To fully understand the possible mechanisms and signals involved, 9,756 dysregulated mRNAs were identified using the same cDNA libraries constructed and sequenced above, which included 4,760 upregulated and 4,996 downregulated mRNAs compared to those in the control. The differentially expressed mRNAs with a FC>2 and P<0.05 were selected for GO analysis. As shown in Fig. S1A and Table III, the results indicated that angiogenesis ranked in the top 5 upregulated GO terms that were significantly enriched for biological processes; this coincided with the findings of pathological angiogenesis observed in the OIR mouse retinas (Fig. 1). Therefore, the coregulation network of mRNA-circRNA-miRNA associated with angiogenesis in ROP was examined, and 77 differential mRNAs that were enriched in the biological process of angiogenesis were chosen for the following analysis (Fig. S1B).

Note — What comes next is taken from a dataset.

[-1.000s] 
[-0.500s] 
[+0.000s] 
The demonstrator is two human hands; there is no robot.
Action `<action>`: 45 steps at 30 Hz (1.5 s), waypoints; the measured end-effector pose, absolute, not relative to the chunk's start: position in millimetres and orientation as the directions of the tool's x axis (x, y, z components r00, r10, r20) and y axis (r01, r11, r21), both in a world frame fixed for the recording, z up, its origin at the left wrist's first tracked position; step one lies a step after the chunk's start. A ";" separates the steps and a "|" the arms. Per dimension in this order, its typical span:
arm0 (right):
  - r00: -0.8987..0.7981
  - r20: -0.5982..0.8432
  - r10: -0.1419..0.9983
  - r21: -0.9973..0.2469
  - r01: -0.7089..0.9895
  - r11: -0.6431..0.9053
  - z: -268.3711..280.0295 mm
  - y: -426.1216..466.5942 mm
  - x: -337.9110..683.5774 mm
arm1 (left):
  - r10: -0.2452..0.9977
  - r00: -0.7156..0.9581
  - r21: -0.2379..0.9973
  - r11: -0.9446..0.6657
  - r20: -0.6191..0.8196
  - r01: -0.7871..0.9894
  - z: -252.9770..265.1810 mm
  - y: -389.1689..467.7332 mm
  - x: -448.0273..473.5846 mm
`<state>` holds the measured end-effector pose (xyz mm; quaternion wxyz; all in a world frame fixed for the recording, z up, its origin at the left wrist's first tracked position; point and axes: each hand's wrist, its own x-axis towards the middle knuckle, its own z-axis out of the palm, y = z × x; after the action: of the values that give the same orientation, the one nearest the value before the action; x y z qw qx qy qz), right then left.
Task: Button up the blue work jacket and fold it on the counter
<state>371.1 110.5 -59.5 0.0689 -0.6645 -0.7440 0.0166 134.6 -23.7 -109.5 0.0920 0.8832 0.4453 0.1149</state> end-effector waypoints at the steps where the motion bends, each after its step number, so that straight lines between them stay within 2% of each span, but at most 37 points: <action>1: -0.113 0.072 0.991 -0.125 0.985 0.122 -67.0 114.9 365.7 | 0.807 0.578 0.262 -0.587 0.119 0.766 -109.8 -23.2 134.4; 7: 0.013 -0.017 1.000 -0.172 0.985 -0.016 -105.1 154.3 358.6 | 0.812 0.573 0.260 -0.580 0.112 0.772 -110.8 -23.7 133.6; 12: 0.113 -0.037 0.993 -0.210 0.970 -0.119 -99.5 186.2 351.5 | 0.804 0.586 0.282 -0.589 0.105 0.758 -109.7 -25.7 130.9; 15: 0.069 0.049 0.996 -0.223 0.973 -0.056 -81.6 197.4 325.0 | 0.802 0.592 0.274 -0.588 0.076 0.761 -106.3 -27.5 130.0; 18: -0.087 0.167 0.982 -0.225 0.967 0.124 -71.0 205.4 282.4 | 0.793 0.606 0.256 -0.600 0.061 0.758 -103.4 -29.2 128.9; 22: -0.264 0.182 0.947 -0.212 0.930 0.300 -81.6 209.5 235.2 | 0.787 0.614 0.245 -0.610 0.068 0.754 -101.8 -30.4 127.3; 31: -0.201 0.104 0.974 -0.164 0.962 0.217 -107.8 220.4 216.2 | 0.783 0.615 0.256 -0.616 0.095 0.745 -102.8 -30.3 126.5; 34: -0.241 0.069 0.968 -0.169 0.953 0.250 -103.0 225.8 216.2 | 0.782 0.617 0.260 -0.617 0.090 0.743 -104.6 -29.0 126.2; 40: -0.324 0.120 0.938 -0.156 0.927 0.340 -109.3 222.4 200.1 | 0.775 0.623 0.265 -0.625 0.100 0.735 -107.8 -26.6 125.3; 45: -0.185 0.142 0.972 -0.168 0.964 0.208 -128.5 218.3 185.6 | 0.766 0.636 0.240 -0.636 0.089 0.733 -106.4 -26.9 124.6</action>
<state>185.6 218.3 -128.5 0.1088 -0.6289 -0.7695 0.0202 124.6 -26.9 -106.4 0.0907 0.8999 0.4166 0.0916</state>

Table III. Top 10 upregulated GO terms enriched for biological process of all differential mRNAs in oxygen-induced retinopathy retinas.

Table III.

Top 10 upregulated GO terms enriched for biological process of all differential mRNAs in oxygen-induced retinopathy retinas.

ID	Term
GO:1990744	Primary miRNA methylation
GO:1904714	Regulation of chaperone-mediated autophagy
GO:0046635	Positive regulation of alpha-beta T cell activation
GO:0045870	Positive regulation of single stranded viral RNA replication via double stranded DNA intermediate
GO:0001525	Angiogenesis
GO:0007049	Cell cycle
GO:0016567	Protein ubiquitination
GO:0051301	Cell division
GO:0060271	Cilium assembly
GO:0080009	mRNA methylation

[i] miRNA, microRNA; GO, Gene Ontology.

Prediction and identification of differential miRNAs in the OIR model

In Small RNA sequencing, 14 differentially expressed miRNAs (nine known and five novel miRNAs) were identified. Of these nine known differential miRNAs (Table IV), five miRNAs were upregulated (Fig. 5A), while other four miRNAs including mmu-let-7k, mmu-miR-203-3p, mmu-miR-412-5p and mmu-miR-5128 were downregulated in the OIR samples.

Figure 5. circRNA-miRNA-mRNA coregulatory network was constructed using hypergeometric distribution analysis. (A) Hierarchical cluster analysis of upregulated miRNAs in OIR retinas. log2 values from −2.0 to 2.0 and P<0.05 was used as the cut-off. (B) Heatmap of the differential circRNAs that contain the miRNA-response elements of downregulated miRNAs and those that were co-expressed with angiogenesis-associated differentially expressed mRNAs in OIR retinas are shown. N1-3 represents samples 1–3 from the control group and O1-3 represents samples 1–3 from the OIR group. (C) Prediction of the complementary region of mmu_circ_0000668 for the seeding sequence of mmu-miR-203-3p was performed using miRanda. circRNA, circulating RNA; miRNA/miR, microRNA; OIR, oxygen-induced retinopathy.

Table IV. Differential miRNAs in oxygen-induced retinopathy retinas.

Table IV.

Differential miRNAs in oxygen-induced retinopathy retinas.

A, Downregulated
miRNA_ID	FC value	P-value
mmu-let-7k	0.414673	0.030135a
mmu-miR-203-3p	0.450087	0.03282a
mmu-miR-412-5p	0.516986	0.042373a
mmu-miR-5128	0.122681	1.06×10−5c
B, Upregulated
miRNA_ID	FC value	P-value
mmu-miR-126a-3p	1.754258	0.047684a
mmu-miR-143-3p	2.278029	0.00154b
mmu-miR-146a-5p	2.452372	0.009801b
mmu-miR-210-3p	2.317902	0.02668a
mmu-miR-503-3p	2.733501	0.018975a

a P<0.05

b P<0.01

c P<0.001. miRNA, microRNA; FC, fold change.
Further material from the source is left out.